Em nota, o app afirmou encorajar que as pessoas denunciem condutas inapropriadas diretamente nas conversas, por meio da opção “denunciar” disponível no menu do aplicativo. Os usuários também podem enviar denúncias para o email [email protected], detalhando o ocorrido com o máximo de informações possível e anexando captura de tela. Quando ocorrem investigações, caso de Lucas, o WhatsApp alega fornecer os dados disponíveis em resposta às solicitações de autoridades públicas e em conformidade com a legislação local.

Cuidados

Especialistas contaram que o tipo de golpe que Lucas sofreu tem se tornado cada vez mais comum. A presidente da Comissão Permanente de Tecnologia e Informação da OAB-BA, Tamíride Monteiro Leite, é especialista em direito digital e contou que existem três passos que são fundamentais para construir uma boa defesa nesses casos.

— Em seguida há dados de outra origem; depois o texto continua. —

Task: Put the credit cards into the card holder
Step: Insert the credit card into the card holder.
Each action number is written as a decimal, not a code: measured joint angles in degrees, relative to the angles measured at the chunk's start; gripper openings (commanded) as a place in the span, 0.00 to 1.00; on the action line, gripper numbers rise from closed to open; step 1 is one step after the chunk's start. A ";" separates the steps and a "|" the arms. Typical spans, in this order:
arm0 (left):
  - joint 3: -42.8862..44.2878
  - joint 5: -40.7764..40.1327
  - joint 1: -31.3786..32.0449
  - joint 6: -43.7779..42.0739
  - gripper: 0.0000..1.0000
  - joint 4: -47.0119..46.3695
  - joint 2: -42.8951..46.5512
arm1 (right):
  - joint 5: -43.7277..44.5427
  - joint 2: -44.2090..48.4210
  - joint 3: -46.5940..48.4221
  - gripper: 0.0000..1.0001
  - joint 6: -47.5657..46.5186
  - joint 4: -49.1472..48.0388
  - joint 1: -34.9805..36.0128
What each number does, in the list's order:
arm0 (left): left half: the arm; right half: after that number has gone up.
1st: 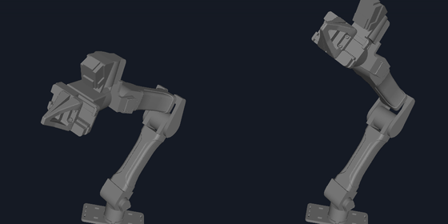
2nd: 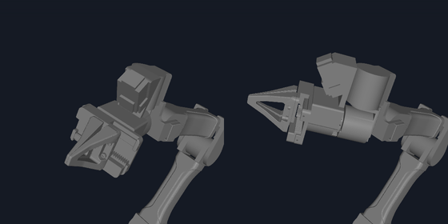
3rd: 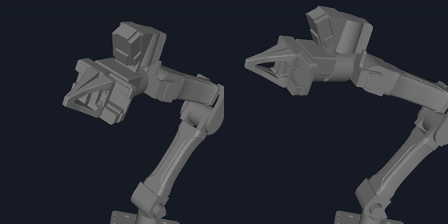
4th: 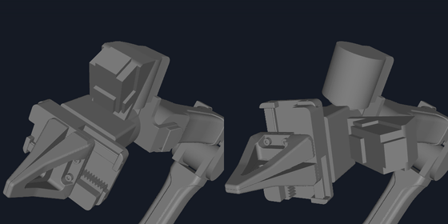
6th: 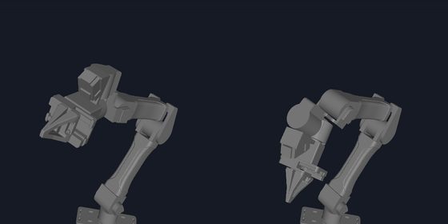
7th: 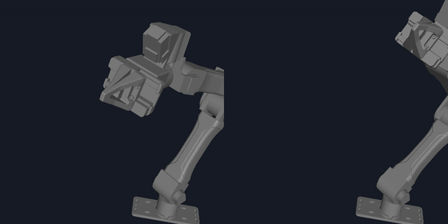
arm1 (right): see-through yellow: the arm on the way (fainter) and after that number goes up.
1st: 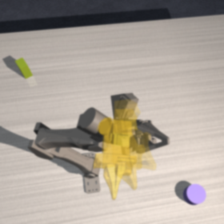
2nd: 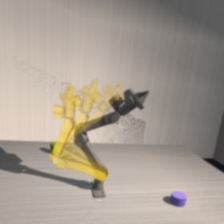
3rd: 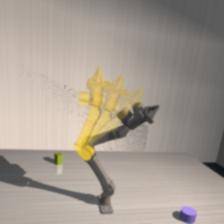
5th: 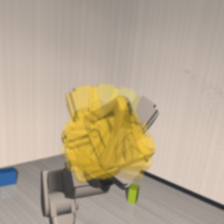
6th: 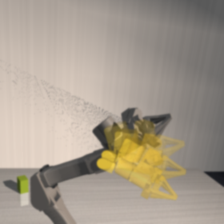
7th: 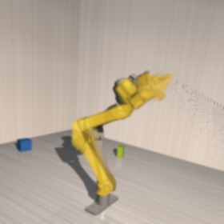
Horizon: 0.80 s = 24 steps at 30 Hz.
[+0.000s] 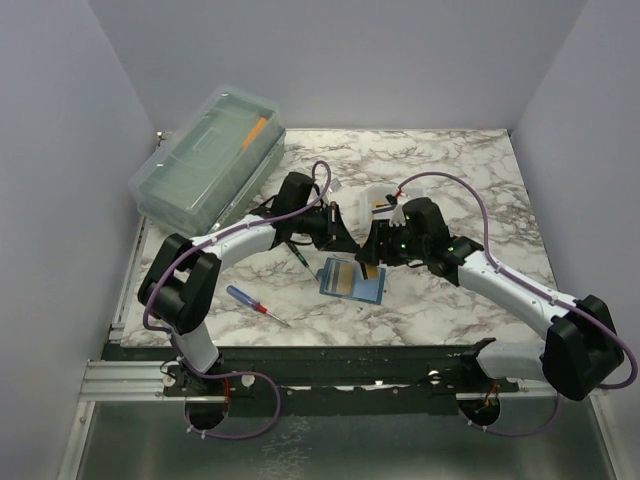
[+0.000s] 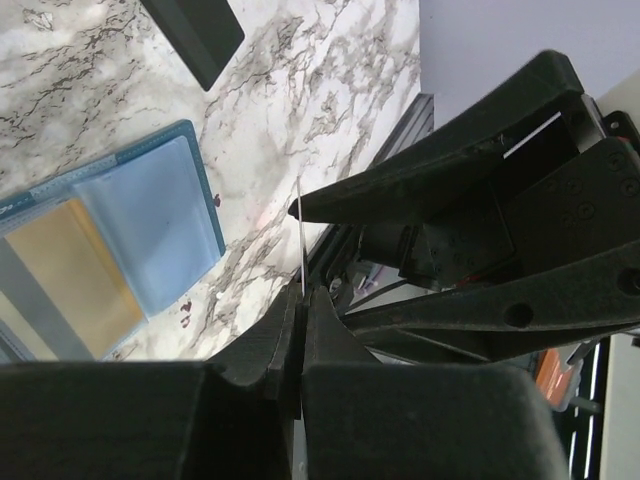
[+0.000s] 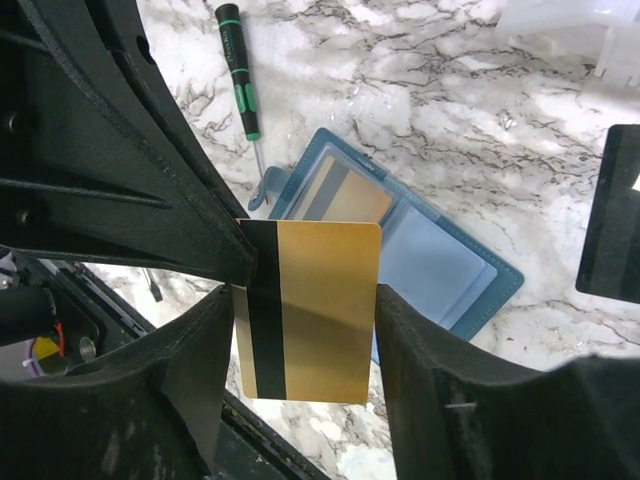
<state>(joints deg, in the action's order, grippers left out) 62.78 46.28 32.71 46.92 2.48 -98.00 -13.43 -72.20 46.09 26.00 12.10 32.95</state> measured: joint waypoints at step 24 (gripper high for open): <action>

“Primeiro, é preciso guardar as provas, portanto, não se deve apagar nada. Segundo, fazer um registro na polícia, porque eles podem rastrear o número de telefone usado no golpe. Terceiro, procurar um advogado especializado. Ele vai entrar com uma medida cautelar de antecipação de provas, vai solicitar o endereço de IP, a geolocalização e ajudar a polícia a chegar no autor. Ele pode solicitar também que os provedores retirem o nome do cliente das buscas, se esse for o caso”, afirmou.

A especialista explicou que o Marco Civil da Internet é vago quanto a responsabilidade dos sites e aplicativos usados nas transações, apesar de já existirem decisões condenando a atuação dessas empresas. A recomendação dela é de que as pessoas evitem usar os aplicativos para negociação e que jamais forneçam dados pessoais.

“Os provedores deveriam estar mais atentos aos metadados, ou seja, ao fato de, por exemplo, a mesma foto está sendo usada em diferentes anúncios, mas eles não fazem isso. O cliente deve dar preferência sempre ao e-mail porque tem geolocalização, então, é mais fácil de rastrear o usuário, e sempre desconfiar”, disse.

O diretor de Fiscalização do Procon, Iratan Vilasboas, contou que as plataformas têm responsabilidade solidária por anúncios falsos ou compras não entregues, mas que é importante que a negociação tenha acontecido dentro do site.

“A plataforma é responsável pela legitimidade dos anúncios que ela oferece, porque ela tem mecanismo para checar a veracidade das ofertas e a autenticidade dos anunciantes. Mas o consumidor precisa se proteger negociando dentro do site e observando a procedência do vendedor”, afirmou.